Records contained in a dataset
◆ ◆ ◆ ◆

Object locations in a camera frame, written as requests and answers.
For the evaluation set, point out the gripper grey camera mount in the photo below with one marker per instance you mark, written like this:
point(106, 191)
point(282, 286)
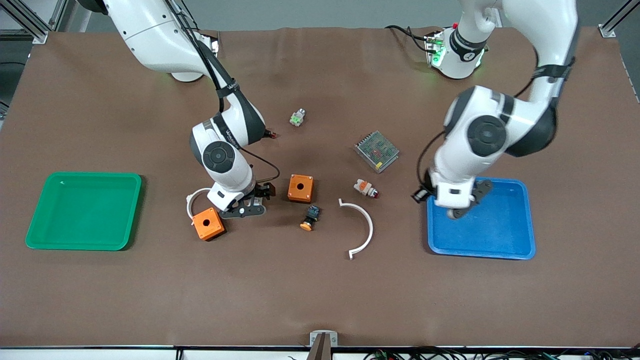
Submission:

◆ ◆ ◆ ◆

**What you need to do:** Each line holding the word "written" must be pulled from the records.

**Solution below:**
Object locations in a camera frame, written as requests and answers.
For the evaluation set, point out the gripper grey camera mount in the photo below with one marker per instance you mark, written like this:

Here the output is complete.